=== PROMPT ===
Repeat only the lines below from the one containing "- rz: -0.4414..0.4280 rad" through the one containing "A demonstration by", inclusive, exactly as written.

[Opening RECORDED INFORMATION section]

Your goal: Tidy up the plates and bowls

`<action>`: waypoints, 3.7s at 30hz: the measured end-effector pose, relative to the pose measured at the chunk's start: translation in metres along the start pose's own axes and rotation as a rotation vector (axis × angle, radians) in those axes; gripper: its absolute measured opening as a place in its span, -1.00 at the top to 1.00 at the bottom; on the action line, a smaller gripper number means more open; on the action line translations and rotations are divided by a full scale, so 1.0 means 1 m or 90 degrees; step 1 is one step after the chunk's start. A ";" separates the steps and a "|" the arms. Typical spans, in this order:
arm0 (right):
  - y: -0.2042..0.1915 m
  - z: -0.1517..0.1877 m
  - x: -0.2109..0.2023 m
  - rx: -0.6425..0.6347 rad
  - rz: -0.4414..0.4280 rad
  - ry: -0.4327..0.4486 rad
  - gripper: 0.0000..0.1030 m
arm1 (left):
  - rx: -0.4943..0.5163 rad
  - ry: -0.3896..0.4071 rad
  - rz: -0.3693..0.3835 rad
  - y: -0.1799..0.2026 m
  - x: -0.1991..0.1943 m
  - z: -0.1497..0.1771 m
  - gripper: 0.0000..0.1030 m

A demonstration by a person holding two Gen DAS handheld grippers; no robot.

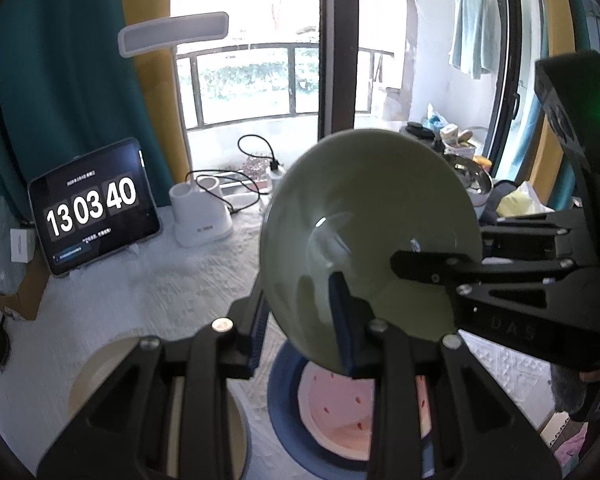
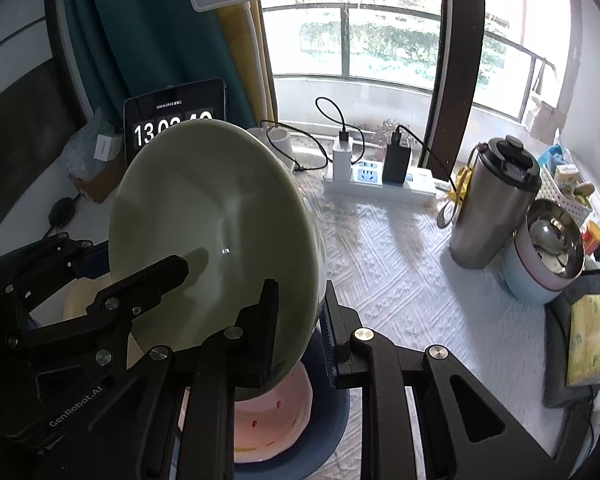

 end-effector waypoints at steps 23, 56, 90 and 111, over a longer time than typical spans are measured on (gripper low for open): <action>0.000 0.046 0.011 0.031 -0.015 -0.068 0.58 | 0.001 -0.041 0.023 0.014 -0.001 0.037 0.41; -0.008 0.067 0.025 0.019 0.034 -0.153 0.57 | 0.024 -0.134 0.043 0.025 0.017 0.072 0.41; -0.002 0.059 0.011 0.067 0.016 -0.115 0.42 | 0.033 -0.087 0.046 0.015 0.001 0.057 0.38; 0.007 0.053 -0.017 0.067 0.018 -0.056 0.42 | -0.011 -0.063 0.030 -0.018 -0.009 0.048 0.36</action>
Point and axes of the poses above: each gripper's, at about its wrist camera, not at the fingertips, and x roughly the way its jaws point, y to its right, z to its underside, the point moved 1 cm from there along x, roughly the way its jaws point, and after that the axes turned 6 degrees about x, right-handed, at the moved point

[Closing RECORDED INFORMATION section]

=== ANSWER SECTION ===
  - rz: -0.4414..0.4280 rad
  - ry: -0.4327..0.4486 rad
  - gripper: 0.0000..0.1030 m
arm1 (left):
  - rx: -0.4943..0.5163 rad
  - ry: -0.3896..0.4071 rad
  - rz: -0.3693..0.3835 rad
  - y: -0.1799..0.2026 m
  - x: -0.1991..0.1943 m
  - z: -0.1497..0.1771 m
  - gripper: 0.0000..0.1030 m

A demonstration by a person holding two Gen DAS handheld grippers; no robot.

The exercise is done, with nothing left to add.